Segment Start: Supplied information
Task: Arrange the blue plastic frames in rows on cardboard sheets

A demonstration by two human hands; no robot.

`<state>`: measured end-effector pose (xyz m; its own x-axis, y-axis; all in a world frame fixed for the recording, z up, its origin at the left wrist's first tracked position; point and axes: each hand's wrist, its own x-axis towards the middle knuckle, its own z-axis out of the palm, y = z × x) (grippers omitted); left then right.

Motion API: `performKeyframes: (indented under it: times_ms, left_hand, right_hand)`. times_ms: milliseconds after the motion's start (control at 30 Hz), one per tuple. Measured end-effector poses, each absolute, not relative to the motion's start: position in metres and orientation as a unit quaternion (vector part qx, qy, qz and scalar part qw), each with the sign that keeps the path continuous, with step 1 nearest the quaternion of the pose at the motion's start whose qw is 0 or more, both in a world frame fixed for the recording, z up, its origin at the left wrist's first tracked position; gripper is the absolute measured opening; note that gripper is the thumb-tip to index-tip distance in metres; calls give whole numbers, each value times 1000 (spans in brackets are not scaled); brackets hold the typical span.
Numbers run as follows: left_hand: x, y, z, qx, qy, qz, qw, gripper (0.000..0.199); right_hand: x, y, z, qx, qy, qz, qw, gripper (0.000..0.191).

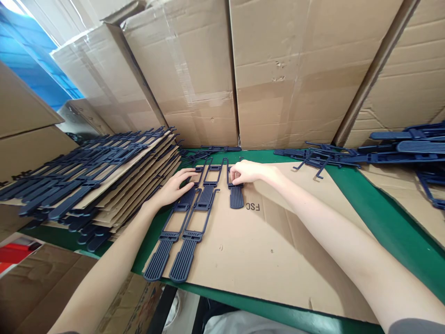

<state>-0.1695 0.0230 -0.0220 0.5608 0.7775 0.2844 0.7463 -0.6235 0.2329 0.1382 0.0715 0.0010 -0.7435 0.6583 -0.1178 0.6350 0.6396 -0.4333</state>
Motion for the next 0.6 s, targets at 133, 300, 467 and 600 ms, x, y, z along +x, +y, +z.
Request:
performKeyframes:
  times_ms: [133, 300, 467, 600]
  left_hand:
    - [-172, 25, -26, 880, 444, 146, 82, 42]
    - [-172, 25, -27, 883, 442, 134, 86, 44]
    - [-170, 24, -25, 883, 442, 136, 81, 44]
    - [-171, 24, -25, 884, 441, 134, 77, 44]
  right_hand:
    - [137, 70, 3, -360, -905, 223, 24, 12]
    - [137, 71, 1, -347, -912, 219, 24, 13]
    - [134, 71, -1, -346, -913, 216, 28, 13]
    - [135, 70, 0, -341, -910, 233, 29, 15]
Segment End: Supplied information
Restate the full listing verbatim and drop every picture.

_Task output_:
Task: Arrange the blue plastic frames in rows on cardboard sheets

A demonstration by two human hands; no robot.

`<state>`: measured end-effector pose (xyz m; its own x-axis, y-axis; all in a world frame fixed for the recording, z up, its origin at the left wrist's first tracked position; point and axes: each hand's wrist, its own x-axis towards the middle knuckle, its own z-axis out of the palm, y = z × x) (grippers omitted); left then right.

Motion API: `performKeyframes: (indented under it: times_ms, left_hand, right_hand)`. times_ms: milliseconds after the motion's start (control at 30 Hz), one per tuple. Measured end-effector poses, each absolute, not relative to the motion's start: position in metres and orientation as a unit quaternion (vector part qx, qy, qz and scalar part qw), each with the sign that keeps the path continuous, with step 1 nearest the quaternion of the pose at the motion's start whose qw is 0 or more, both in a world frame fixed for the recording, z up, its origin at the left wrist's first tracked position; gripper is the absolute measured opening; note that gripper is the thumb-tip to index-tip distance in metres; calls give whole numbers, each value times 1000 (spans in brackets are not scaled); brackets hold the typical span.
Numbers run as follows: left_hand: x, y, z, qx, qy, qz, qw, gripper (0.000..0.199); right_hand: x, y, z, qx, qy, qz, qw, gripper (0.000..0.191).


<state>-0.1695 0.0230 -0.0220 0.5608 0.7775 0.2844 0.7463 -0.6235 0.2329 0.1382 0.0715 0.0010 -0.7435 0.6583 -0.1178 0.6350 0.6396 -0.4333</state>
Motion for the next 0.6 s, targets at 133, 300, 467 and 600 ms, x, y, z along +x, +y, +z.
Request:
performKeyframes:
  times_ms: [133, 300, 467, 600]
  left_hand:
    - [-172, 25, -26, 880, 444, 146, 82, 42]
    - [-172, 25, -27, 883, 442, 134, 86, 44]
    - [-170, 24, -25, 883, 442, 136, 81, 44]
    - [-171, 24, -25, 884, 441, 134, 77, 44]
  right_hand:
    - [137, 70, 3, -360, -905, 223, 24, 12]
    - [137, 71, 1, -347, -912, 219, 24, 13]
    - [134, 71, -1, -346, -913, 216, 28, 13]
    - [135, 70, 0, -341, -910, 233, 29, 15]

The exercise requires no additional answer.